Performance testing and tuning

PGD allows you to issue write transactions onto multiple master nodes. Bringing those writes back together onto each node has a cost in performance.

First, replaying changes from another node has a CPU cost, an I/O cost, and it generates WAL records. The resource use is usually less than in the original transaction since CPU overheads are lower as a result of not needing to reexecute SQL. In the case of UPDATE and DELETE transactions, there might be I/O costs on replay if data isn't cached.

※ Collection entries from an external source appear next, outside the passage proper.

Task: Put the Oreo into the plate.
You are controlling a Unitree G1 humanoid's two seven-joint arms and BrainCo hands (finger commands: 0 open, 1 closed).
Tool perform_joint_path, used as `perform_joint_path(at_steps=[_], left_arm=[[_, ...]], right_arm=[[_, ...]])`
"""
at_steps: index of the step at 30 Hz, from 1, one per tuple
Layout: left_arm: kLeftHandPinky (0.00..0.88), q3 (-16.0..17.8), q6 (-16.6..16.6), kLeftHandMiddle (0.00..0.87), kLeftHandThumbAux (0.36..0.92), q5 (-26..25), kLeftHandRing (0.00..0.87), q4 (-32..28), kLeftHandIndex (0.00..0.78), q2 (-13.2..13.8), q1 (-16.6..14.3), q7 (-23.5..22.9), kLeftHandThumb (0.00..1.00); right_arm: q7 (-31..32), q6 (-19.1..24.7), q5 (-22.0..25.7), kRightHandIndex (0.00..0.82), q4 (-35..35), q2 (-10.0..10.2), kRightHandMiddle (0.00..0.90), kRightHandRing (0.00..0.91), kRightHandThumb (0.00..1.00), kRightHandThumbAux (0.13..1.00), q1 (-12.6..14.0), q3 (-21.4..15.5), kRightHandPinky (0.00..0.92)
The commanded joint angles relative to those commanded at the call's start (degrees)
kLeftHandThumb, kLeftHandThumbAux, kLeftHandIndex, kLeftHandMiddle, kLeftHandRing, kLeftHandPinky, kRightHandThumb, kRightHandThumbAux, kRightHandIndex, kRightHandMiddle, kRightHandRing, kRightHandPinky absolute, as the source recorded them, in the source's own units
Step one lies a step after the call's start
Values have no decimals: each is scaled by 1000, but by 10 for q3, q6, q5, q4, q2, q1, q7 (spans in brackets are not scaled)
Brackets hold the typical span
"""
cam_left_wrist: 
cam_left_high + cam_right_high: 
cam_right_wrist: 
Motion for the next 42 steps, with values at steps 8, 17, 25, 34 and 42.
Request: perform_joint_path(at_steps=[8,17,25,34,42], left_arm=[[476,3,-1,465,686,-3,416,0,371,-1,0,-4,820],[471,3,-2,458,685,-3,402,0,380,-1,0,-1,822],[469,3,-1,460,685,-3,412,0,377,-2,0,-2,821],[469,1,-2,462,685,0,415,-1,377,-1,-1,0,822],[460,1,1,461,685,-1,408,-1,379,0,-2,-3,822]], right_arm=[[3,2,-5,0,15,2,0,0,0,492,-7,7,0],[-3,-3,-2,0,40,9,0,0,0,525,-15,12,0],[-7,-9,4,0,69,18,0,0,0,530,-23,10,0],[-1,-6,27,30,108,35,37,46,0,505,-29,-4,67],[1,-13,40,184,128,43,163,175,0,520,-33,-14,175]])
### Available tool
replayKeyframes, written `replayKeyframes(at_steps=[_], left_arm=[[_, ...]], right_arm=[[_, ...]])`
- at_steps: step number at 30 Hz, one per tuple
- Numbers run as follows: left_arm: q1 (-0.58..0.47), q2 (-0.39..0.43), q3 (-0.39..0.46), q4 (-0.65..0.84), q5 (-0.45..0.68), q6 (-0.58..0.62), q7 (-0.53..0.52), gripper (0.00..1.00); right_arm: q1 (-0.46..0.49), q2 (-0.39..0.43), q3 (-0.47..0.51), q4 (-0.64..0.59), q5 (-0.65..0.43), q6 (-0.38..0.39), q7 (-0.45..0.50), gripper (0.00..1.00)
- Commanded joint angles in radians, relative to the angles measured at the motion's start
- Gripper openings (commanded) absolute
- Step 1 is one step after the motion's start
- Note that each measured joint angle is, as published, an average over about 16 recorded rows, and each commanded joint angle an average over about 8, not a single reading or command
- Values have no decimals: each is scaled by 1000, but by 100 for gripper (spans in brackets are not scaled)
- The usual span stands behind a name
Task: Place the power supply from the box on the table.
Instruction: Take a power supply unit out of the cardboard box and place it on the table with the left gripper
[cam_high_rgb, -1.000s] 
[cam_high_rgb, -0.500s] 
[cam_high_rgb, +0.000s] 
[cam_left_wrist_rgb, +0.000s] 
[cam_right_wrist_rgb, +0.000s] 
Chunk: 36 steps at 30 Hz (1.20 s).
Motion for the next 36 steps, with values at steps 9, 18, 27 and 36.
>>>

Second, replaying changes holds table-level and row-level locks that can produce contention against local workloads. The conflict-free replicated data types (CRDT) and column-level conflict detection (CLCD) features ensure you get the correct answers even for concurrent updates, but they don't remove the normal locking overheads. If you get locking contention, try to avoid conflicting updates, or keep transactions as short as possible. A heavily updated row in a larger transaction causes a bottleneck on performance for that transaction. Complex applications require some thought to maintain scalability.

If you think you're having performance problems, develop performance tests using the benchmarking tools. pgd_bench allows you to write custom test scripts specific to your use case so you can understand the overheads of your SQL and measure the impact of concurrent execution.

If PGD is running slow, then we suggest the following:

  1. Write a custom test script for pgd_bench, as close as you can make it to the production system's problem case.
  2. Run the script on one node to give you a baseline figure.
  3. Run the script on as many nodes as occurs in production, using the same number of sessions in total as you did on one node. This technique shows you the effect of moving to multiple nodes.
  4. Increase the number of sessions for these two tests so you can plot the effect of increased contention on your application.
  5. Make sure your tests are long enough to account for replication delays.
  6. Ensure that replication delay isn't growing during your tests.

Use all of the normal Postgres tuning features to improve the speed of critical parts of your application.